Quad ESL lover's, what other speakers would you consider or own that is very close to the natural sound of the Quads?
pinoy6

Showing 3 responses by stanwal

Spendor SP-1s. I had my first Quads in 1964 and was a dealer for years. I got my first Spendors about 1970. They are close to being as uncolored as the Quads and have more bass and top. They were designed by an engineer who had worked at the BBC for years[this is also true of the Harbeth]. They have been used as broadcast monitors by most of the large national radio networks in Europe,e.g. England, Germany, Sweden and others. They are available at very reasonable prices on Audiogon, they currently retail for about $5700 and I have seen them for around $800.
I am a former user of Quad 57s and 63s and currently own Apogee Duetta Signatures but the speakers I am listening to now are SP-1s. The S5e is the product of a different design team entirely. I bought Spendor originally because of a review in STUDIO SOUND, a British pro sound mag, which compared the 57s and Spendor BC-1s and found them very similar. This was in 1970. I was a Quad dealer for 15 years and a Spendor dealer for 16 with considerable overlap. Both of them have been in wide use as broadcast monitors[ why the BC-1 was designed] and by classical recording engineers. They share an uncanny ability to get the timbre of the music right. They do not play especially loud or deep but are very accurate. The large speakers mentioned have their own set of virtues but do not sound like the Quad. I confess that any similarity with the Maggies elude me. I have never been able to stand them.

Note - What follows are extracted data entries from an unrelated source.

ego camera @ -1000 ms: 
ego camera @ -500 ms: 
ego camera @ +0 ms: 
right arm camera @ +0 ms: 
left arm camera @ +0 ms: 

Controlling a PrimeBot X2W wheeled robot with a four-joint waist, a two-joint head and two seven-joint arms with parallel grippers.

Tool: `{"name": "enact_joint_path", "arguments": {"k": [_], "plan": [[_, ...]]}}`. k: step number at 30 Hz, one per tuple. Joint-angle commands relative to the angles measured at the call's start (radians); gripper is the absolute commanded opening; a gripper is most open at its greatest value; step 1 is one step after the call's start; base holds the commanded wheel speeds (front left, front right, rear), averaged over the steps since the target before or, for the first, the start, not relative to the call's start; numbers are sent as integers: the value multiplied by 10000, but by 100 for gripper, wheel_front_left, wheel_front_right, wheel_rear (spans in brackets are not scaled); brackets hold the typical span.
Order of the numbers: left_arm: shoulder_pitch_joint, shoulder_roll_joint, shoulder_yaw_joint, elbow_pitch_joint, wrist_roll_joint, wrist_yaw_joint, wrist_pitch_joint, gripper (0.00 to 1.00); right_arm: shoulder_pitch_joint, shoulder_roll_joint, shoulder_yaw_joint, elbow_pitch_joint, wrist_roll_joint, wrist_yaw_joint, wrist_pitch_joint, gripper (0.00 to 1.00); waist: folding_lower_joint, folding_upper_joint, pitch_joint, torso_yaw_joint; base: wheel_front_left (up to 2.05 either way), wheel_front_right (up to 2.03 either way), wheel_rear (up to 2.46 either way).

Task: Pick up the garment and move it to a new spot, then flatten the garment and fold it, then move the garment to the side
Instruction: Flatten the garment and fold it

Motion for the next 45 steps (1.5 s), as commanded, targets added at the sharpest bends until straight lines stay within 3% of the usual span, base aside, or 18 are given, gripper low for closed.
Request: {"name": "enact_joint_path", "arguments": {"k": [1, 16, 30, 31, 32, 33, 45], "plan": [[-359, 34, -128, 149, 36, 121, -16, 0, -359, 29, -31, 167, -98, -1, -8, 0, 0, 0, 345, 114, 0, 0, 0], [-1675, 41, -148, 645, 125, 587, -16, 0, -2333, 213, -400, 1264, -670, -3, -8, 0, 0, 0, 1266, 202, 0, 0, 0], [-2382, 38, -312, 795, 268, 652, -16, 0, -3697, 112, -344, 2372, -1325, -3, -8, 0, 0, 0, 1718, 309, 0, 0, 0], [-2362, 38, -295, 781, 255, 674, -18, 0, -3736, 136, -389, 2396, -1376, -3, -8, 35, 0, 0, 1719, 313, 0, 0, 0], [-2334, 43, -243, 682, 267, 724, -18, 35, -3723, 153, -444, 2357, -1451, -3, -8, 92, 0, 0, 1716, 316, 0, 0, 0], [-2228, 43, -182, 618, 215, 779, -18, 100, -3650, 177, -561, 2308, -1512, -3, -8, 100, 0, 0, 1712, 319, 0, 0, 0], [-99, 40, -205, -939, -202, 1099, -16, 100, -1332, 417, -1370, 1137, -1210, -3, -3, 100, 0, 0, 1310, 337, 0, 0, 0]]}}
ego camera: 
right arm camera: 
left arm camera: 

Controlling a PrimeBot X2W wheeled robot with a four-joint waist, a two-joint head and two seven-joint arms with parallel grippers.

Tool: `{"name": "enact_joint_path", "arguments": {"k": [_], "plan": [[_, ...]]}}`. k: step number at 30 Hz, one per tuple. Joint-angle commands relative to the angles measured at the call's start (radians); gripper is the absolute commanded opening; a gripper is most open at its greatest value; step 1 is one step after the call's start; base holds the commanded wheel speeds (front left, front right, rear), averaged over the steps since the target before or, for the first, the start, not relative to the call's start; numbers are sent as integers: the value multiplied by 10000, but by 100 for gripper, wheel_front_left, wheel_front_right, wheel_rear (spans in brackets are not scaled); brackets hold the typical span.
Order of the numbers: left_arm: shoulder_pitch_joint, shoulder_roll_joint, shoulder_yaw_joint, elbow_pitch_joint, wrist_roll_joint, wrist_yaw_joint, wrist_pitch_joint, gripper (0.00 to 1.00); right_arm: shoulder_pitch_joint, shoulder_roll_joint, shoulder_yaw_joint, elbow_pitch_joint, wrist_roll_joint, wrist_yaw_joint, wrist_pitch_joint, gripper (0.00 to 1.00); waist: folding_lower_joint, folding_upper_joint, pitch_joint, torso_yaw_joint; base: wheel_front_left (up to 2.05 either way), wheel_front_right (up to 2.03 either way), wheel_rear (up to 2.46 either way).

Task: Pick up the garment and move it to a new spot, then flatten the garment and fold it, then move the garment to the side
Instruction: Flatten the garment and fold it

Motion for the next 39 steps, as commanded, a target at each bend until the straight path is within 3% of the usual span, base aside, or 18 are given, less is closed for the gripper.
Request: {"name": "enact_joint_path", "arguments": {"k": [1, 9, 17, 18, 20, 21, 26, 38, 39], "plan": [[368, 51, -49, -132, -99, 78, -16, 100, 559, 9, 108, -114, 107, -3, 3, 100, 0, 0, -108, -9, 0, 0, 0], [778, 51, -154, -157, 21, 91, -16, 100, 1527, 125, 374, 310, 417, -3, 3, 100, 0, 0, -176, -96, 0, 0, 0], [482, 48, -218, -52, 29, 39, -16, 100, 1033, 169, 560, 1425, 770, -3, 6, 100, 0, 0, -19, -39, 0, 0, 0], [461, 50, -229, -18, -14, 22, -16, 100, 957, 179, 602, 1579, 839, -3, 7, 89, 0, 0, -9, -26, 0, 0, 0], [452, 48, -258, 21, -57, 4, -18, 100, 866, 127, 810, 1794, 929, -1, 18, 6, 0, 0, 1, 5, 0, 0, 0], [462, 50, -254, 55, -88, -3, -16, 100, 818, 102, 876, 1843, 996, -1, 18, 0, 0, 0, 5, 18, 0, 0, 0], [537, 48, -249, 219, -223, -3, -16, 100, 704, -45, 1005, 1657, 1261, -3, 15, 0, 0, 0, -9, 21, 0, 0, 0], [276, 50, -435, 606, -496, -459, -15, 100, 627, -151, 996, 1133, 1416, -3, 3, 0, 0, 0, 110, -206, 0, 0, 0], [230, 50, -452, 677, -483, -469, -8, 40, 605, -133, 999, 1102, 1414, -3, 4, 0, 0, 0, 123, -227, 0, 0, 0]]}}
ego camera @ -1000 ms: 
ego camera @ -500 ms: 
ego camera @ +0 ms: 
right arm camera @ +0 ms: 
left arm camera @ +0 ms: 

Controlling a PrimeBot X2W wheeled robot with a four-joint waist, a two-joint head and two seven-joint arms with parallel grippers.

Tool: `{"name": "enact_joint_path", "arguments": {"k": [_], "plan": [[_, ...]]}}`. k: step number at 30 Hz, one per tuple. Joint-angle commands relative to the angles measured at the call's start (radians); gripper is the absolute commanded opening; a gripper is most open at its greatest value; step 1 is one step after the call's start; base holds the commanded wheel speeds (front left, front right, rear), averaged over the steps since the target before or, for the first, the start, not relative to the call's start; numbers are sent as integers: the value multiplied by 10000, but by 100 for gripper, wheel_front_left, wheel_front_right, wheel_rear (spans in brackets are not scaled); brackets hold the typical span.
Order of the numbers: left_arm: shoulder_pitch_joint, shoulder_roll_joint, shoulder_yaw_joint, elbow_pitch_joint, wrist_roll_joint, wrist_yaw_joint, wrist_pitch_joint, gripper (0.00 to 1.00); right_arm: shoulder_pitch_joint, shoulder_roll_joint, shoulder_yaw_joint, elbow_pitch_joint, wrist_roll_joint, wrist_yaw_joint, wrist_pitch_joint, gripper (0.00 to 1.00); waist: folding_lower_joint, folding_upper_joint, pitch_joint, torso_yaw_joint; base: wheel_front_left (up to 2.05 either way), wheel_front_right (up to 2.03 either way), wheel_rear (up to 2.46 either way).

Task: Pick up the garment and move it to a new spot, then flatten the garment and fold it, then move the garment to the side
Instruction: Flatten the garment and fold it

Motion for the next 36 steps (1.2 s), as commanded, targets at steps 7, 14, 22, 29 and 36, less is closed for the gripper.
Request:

Your loss. Its wonderful to find someone with so refined a taste that he can tolerate only one kind of speaker. I like the Quads, but they have faults of their own. I am amazed that you would have expected the Heil tweeter to sound good. I remember when a store in Chicago sold 14 pair of the original Heil speakers and got every one of them back in trade in a short period. I will call it to your attention that when the European national radio networks stopped using Quads as monitors they replaced them with Spendors. Of course their only concern was fidelity to the original sound , not maintaining their pose as an audio guru.